According to the maximum likelihood principle, we must pick $$\mu$$ and $$\sigma^2$$ that maximizes the logarithm of this expression. Let’s find the logarithm first. I am going to call it $$J(\mu,\sigma^2)$$:

$J(\mu,\sigma^2) = \log p(x_{1:N}|\theta) = -\frac{N}{2}\log (2\pi) - \frac{N}{2}\log\sigma^2 - \frac{1}{2\sigma^2}\sum_{i=1}^N(x_i-\mu)^2.$

So, now model training has become a calculus problem. You need to maximize the two-variable function $$J(\mu,\sigma^2)$$ with respect to $$\mu$$ and $$\sigma^2$$. How do you proceed? We could either employ an optimization algorithm or we could do it analytically. Let’s do it analytically in this simple case. A necessary condition is that the derivative of $$J$$ with respect to the parameters is zero. Let’s find the derivative of $$J$$ with respect to $$\mu$$. It is:

$\begin{split} \begin{split} \frac{\partial J}{\partial \mu} &= \frac{\partial}{\partial \mu}\left[-\frac{N}{2}\log (2\pi) - \frac{N}{2}\log\sigma^2 - \frac{1}{2\sigma^2}\sum_{i=1}^N(x_i-\mu)^2\right]\\ &= \frac{\partial}{\partial \mu}\left[-\frac{1}{2\sigma^2}\sum_{i=1}^N(x_i-\mu)^2\right]\\ &= -\frac{1}{2\sigma^2}\sum_{i=1}^N\frac{\partial}{\partial \mu}(x_i-\mu)^2\\ &= -\frac{1}{2\sigma^2}\sum_{i=1}^N2(x_i-\mu)\frac{\partial}{\partial \mu}(x_i-\mu)\\ &= -\frac{1}{2\sigma^2}\sum_{i=1}^N2(x_i-\mu)(-1)\\ &= \frac{1}{\sigma^2}\sum_{i=1}^N(x_i-\mu)\\ &= \frac{1}{\sigma^2}\left[\sum_{i=1}^Nx_i - \sum_{i=1}^N\mu\right]\\ &= \frac{1}{\sigma^2}\left[\sum_{i=1}^Nx_i - N\mu\right]. \end{split} \end{split}$

Alright, that wasn’t too bad! Now set this derivative equal to zero and you can solve for $$\mu$$. You get:

$\hat{\mu} = \frac{1}{N}\sum_{i=1}^Nx_i.$

This is nice! It is exactly what we would expect! It also matches what we got using the method of moments. Let’s proceed to $$\sigma^2$$. We need to find the derivative of $$J$$ with respect to it.

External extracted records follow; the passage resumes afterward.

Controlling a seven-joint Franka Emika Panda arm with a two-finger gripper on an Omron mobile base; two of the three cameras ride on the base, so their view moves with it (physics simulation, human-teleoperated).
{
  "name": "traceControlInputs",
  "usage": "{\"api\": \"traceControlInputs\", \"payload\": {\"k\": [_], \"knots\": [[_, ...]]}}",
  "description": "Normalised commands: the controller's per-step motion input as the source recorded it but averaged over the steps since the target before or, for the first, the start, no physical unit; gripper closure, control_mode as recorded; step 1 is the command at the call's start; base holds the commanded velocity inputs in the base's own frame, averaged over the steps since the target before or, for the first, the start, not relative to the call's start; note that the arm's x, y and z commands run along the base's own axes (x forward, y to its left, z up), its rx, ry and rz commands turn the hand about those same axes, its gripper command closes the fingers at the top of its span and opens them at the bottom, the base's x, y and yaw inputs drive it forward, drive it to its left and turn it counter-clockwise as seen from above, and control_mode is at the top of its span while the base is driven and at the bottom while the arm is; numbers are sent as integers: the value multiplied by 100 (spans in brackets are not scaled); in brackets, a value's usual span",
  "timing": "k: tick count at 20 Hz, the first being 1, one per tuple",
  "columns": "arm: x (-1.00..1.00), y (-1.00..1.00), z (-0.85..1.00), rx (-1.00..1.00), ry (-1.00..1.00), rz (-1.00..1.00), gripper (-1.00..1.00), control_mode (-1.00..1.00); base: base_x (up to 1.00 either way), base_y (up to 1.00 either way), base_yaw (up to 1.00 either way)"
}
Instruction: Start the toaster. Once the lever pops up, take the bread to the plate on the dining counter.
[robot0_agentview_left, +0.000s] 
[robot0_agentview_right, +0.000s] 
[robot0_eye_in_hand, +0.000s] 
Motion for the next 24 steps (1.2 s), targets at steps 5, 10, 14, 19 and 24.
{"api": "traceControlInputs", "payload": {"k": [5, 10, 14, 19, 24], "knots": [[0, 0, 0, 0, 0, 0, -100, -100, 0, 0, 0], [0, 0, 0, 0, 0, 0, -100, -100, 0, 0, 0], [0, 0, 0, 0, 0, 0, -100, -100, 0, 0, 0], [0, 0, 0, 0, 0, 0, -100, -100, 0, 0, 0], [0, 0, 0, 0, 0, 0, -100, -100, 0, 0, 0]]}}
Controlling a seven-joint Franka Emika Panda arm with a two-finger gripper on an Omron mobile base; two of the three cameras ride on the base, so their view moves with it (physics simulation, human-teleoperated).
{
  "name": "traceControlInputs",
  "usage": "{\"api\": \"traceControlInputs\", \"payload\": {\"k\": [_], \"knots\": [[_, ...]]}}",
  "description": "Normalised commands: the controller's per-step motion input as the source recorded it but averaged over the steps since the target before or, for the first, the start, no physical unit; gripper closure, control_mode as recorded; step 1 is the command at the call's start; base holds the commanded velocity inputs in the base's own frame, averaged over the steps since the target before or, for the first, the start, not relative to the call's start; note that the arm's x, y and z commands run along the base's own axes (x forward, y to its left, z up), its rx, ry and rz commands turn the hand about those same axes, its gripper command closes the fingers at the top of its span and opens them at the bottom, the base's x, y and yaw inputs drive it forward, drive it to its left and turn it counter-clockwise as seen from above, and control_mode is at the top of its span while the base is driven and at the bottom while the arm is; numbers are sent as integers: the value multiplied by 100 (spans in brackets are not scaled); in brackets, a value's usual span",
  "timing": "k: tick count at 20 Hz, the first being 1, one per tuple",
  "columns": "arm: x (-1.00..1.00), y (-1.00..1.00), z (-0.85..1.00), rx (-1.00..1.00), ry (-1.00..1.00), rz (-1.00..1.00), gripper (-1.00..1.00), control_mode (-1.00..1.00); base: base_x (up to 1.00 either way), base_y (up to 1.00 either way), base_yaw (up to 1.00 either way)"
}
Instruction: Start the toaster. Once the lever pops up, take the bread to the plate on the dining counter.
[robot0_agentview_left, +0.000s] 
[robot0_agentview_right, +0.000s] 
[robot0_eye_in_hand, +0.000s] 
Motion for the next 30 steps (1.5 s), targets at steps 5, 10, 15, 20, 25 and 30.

$\begin{split} \begin{split} \frac{\partial J}{\partial \sigma^2} &= \frac{\partial}{\partial \sigma^2}\left[-\frac{N}{2}\log (2\pi) - \frac{N}{2}\log\sigma^2 - \frac{1}{2\sigma^2}\sum_{i=1}^N(x_i-\mu)^2\right]\\ &= \frac{\partial}{\partial \sigma^2}\left[-\frac{N}{2}\log (2\pi) - \frac{N}{2}\log\sigma^2 - \left(\sigma^2\right)^{-1}\frac{1}{2}\sum_{i=1}^N(x_i-\mu)^2\right]\\ &= -\frac{N}{2}\frac{\partial}{\partial \sigma^2}\log\sigma^2 - \frac{\sum_{i=1}^N(x_i-\mu)^2}{2}\frac{\partial}{\partial \sigma^2}\left(\sigma^2\right)^{-1}\\ &=-\frac{N}{2}\frac{1}{\sigma^2} - \frac{\sum_{i=1}^N(x_i-\mu)^2}{2}(-1)\left(\sigma^2\right)^{-2}\\ &= -\frac{N}{2\sigma^2} + \frac{\sum_{i=1}^N(x_i-\mu)^2}{2\sigma^4}\\ &= \frac{-N\sigma^2 + \sum_{i=1}^N(x_i-\mu)^2}{2\sigma^4}. \end{split} \end{split}$

Setting this equal to zero and solving for $$\sigma^2$$, yields:

$\hat{\sigma}^2 = \frac{1}{N}\sum_{i=1}^N(x_i-\hat{\mu})^2,$

where I substituted $$\hat{\mu}$$ for $$\mu$$. With a little bit of algebra you can show that this is exactly the same as the result obtained with the method of moments, i.e., it can be rewritten as:

$\hat{\sigma}^2 = \frac{1}{N}\sum_{i=1}^Nx_i^2-\hat{\mu}^2.$

We are not going to give a new example of this as the estimate is exactly the same to what we saw in Fitting Normal distributions to data.